IgG and IgM occurrence in group B, C, D and E

Table 5 Sensitivity, Specificity, PPV and NPV for typhoid fever of ELISA and Widal test in different cut off titers
Table 6 Sensitivity, specificity, PPV and NPV for typhoid fever of WHO case definition

Discussion

Typhoid is a major public health problem in third world countries [1,2]. In Nepal, typhoid fever is endemic and the major factors for high prevalence rate include, but are not limited to, illiteracy, poverty, poor sanitation and inadequate facilities for safe drinking water supply. The Widal test based on TO and TH titre values were observed higher in healthy subjects relating to the endemic setting of typhoid fever in Nepal. Even the typhoid relapsed subject group B had significant titre value of TH ≥1:160, describing the persistent anti H in blood sample [11] which also had higher serum IgG but lower IgM antibodies suggesting the late class switching from IgM to IgG in response to the infection well after elimination of pathogen [22]. The sensitivity and specificity of the IgG/IgM ELISA were higher than that of Widal test showing Widal’s incompetence in accurate diagnosis. The cut off titre is more in developing countries compared to developed countries due to sanitary and endemic reasons [23], thus the titre value from Widal test is not accurate enough to picture the complete diagnosis, since the PPV value of TO and TH were too low (0.44 and 0.48 respectively).
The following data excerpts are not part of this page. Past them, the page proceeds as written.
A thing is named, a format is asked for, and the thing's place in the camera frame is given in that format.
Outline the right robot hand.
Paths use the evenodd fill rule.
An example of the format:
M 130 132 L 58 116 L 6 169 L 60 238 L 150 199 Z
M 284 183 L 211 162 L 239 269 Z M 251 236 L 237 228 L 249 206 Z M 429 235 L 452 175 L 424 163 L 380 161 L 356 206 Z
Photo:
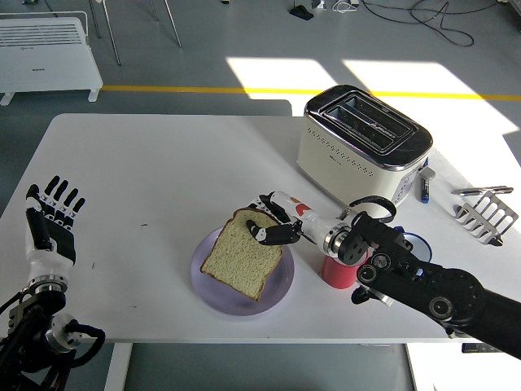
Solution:
M 276 221 L 274 226 L 267 228 L 261 228 L 253 220 L 247 222 L 250 234 L 263 245 L 293 244 L 301 237 L 322 245 L 340 224 L 340 220 L 320 217 L 308 205 L 282 191 L 259 195 L 248 207 L 267 213 Z

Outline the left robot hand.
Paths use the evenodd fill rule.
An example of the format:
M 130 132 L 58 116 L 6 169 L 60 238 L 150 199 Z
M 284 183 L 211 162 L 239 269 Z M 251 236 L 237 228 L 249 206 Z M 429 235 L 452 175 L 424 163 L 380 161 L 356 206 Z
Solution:
M 30 279 L 57 275 L 65 279 L 76 263 L 72 228 L 85 199 L 67 180 L 54 176 L 41 189 L 29 187 L 25 200 L 27 222 L 26 253 L 31 267 Z
In developing country like Nepal, the haphazard usage of antibiotic is common thus providing false negative in blood culture, though there were no patients who admitted taking antibiotic within two weeks before enrollment in this study. The false negative Widal test results were probably due to early blood collection before the adequate antibody production [24]. In case of Widal test, which when compared with the WHO case definition, didn’t perform well. The sensitivity dropped by >40 % compared to gold standard blood culture showing that Widal test alone can’t be used as diagnostic approach, though is widely used in rural setting in Nepal till date.

Conclusion

Higher titer value was observed in healthy endemic population which showed that typhoid diagnosis is biased when Widal test is used alone; however ELISA had more stringent data thus resulting a clear distinction of antibody production against salmonella, and making differential diagnosis more accurate among febrile cases. This findings also suggest implementing ELISA on daily routine diagnosis of typhoid fever especially in endemic typhoid area like Nepal.